MIPS is one of two pathways for clinician participation under MACRA. The other option, the Advanced Alternative Payment Model (AAPM), offers qualifying participants an annual 5% lump-sum bonus in payment years 2019 to 2024. For eligibility, a practice must either receive at least 25% of its Medicare Part B payments through the AAPM, or at least 20% of its Medicare patients must be seen through the AAPM.
In addition to the lump-sum bonus, qualifying participants will not be required to fulfill MIPS reporting requirements, and their Medicare physician fee schedule will increase by 0.75% starting in 2026. If AAPM entities do not meet the criteria, they may choose to participate in MIPS.
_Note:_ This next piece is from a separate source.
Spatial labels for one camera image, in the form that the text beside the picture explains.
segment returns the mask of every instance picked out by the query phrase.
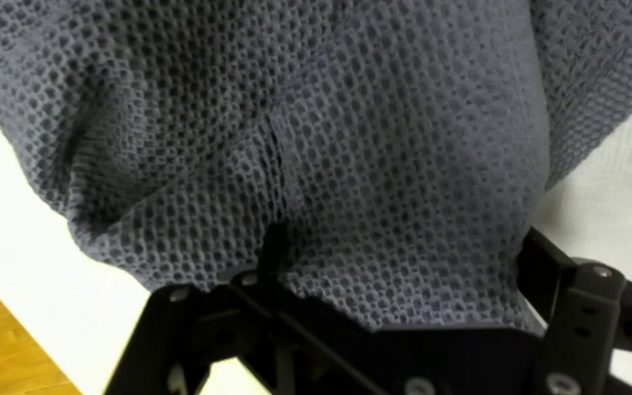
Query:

“Many specialists may not have an alternative to the MIPS track due to limited opportunities for specialists to join an Advanced Alternative Payment Model,” said Kane, senior director at Avalere.
Under the new rule to take effect in 2018, calculations of MIPS adjustments will include the cost of Medicare Part B drugs, and this change could have a significant impact on payments for some physicians. Physicians who administer more Part B drugs may experience substantial payment variability and financial risk compared with other physicians.
Next: Specialists bill more often for Part B drugs
Research conducted by Avalere consultants showed that specialists such as oncologists, rheumatologists, and ophthalmologists more frequently bill for Part B drugs compared with physicians from primary care specialties.
“As a result, Part B drugs represent a larger percentage of total billed Medicare allowed charges for these specialists,” and they “could see substantially higher payment penalties or rewards than their counterparts who administer fewer Part B drugs,” they noted.
Moreover, the level of financial risk for certain specialties will continue to rise as implementation of the MIPS program progresses over the next few years. For example, payment adjustments for rheumatologists and oncologists could increase or decrease by as much as 29% in performance year 2020. For urology, Avalere estimated that payments could increase or decrease by as much as 11% during that period.
Before MIPS went into effect, CMS programs including the Physician Quality Reporting System, Physician Value-Based Payment Modifier, and the Medicare Electronic Health Record Incentive only pertained to physician fee schedule services and did not include the cost of Part B drugs.